I’m getting really fucking tired of that term now.
Eyebrow raised, Shep smirks. “One of the OG strays, thank you very much. When I was a prick for the sake of being a prick, no one gave me any leeway. I had a reason to hate Psycho more than Zane has a reason to hate Lex. Psycho’s family killed my daughter, but I was told to deal with or leave. But Zane losing his mom to cancer thirty fucking years ago is totally fucking different? Special treatment much?”
He slams his hand on the table and stands. “You think it’s not a big deal? To watch someone you love die a slow and painful death? You’re forgetting that he’s had to watch that happen twice now. His mom and his wife.”

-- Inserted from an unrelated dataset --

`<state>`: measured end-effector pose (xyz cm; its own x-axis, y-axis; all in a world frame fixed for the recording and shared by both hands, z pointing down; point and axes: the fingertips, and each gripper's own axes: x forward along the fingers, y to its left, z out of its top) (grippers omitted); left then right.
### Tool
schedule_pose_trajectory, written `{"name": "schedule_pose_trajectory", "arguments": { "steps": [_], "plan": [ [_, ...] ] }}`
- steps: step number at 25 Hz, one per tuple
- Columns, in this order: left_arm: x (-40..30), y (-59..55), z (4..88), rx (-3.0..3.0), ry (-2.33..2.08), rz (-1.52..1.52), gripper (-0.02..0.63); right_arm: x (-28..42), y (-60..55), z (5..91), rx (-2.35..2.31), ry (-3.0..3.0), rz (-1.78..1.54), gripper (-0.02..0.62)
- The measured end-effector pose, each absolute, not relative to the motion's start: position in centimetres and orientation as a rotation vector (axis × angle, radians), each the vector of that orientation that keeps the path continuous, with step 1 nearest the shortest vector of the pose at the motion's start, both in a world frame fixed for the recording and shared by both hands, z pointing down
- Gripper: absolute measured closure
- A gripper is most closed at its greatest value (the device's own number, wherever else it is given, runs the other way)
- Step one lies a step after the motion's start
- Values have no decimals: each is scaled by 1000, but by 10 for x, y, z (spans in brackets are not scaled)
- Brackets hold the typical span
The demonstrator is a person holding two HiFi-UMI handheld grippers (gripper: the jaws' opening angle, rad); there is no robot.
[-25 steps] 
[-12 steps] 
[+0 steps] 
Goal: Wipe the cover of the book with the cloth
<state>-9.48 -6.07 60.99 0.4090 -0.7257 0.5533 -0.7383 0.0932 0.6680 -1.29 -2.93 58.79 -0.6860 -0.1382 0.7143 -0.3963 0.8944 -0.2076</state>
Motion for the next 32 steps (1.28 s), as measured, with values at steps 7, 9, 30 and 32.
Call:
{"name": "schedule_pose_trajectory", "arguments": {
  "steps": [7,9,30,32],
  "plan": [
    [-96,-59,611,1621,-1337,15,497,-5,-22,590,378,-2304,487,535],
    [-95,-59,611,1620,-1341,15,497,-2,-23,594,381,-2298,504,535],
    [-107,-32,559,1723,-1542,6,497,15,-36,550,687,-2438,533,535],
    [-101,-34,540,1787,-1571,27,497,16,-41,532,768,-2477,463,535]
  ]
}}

“It’s no worse than your daughter being raped and murdered on the side of the fucking road by a rival club!” Shep shouts back.“I wasn’t allowed to express my anger when I found out, so Zane sure as fuck doesn’t get a free pass, either.”
“I move to remove Zane from the Deranged Drifters,” Ky says. “According to our laws, we only need a majority, not a unanimous vote.”
Sitting down, Venom’s hands shake as he scans the room. “If we vote to keep that motherfucking sitting at this table, you’ll be replacing me as Sergeant at Arms because I will not sit with him.”
“You’d leave?” Jennings asks.
Colt’s just as surprised as the former President, but Venom smirks. “No, I’ll get my ass kicked out because I won’t just remove him from this club. I’ll remove him from this fucking planet.”
The way VP sits with his arms crossed, anger and disdain on his face, makes Colt wish he wasn’t sitting at the head of the table. He’d love nothing more than to leap across it and strangle his father-in-law. The same way Zane did to Lex.
Every time Lex makes any type of progress in her relationship with her father, he does something stupid to bring them backwards.
“I second the motion,” Rocco says, surprising Colt. “I may not like Lex, but no one at this table should be allowed to get away with putting hands on a woman.”
Rocco Hanson and his girl, Autumn, haven’t been Lex’s biggest fans in a long while, but at least he understands this isn’t something they can condone. And they never will.
“I will give you the choice to decide who tells your son. You wanna take his leather, or should it come from me?” Colt asks.
“I’ll fucking do it,” VP growls as he loses the vote. “It’s on you if he does something stupid because of it.”
“Nah, that’s on you,” Ky says. “You did this.”
Chapter Sixteen
Griffin’s Beach
Brock
The night of the fundraiser finally arrives, and Brock drives the stolen minivan he snagged the night before from Riverview. Beckett sits beside him as they park down the street from Donald Ramsey’s house. Estate would be a better term for it. The man clearly has money.
Something in Brock’s gut tells him this is nothing other than a bad idea. He knows Colt’s noticed the side conversations he and Beckett have been having, but he’s successfully sidestepped and avoided the confrontation. Now, though, he wishes Colt had confronted them. Made them tell him what they’re doing.
They should have come up with a stealthier plan. This one they have is going to end terribly. He just knows it, but Beckett won’t be deterred.
I can’t really blame him. I basically did the same thing for Summer.
When his wife was engaged to another man, Brock stepped in. She was being used and abused as a ploy to take over her father’s company, and he would have done anything to save her. And he did.
Additional conversations with Sebastian play in Brock’s head. Donald Ramsey is a mean son of a bitch who is beyond paranoid. He’s the type to have multiple plans in place to protect himself, especially if he has dirt on so many high-powered people. There’s going to be multiple levels of security they need to get around.
“You don’t have to come in with me,” Beckett says when Brock makes no movement to exit the van.
He stares at the large, brick building at the end of the street. “You don’t know how to get into his computer.”
“I’ll just steal the whole fucking thing.”
My God, we’ve already talked about this, dickhead.
“Won’t work, remember? He’s most likely got a home network, and taking his computer won’t grant us access to his files.”
“What’s the problem? You were all about this when we last talked.”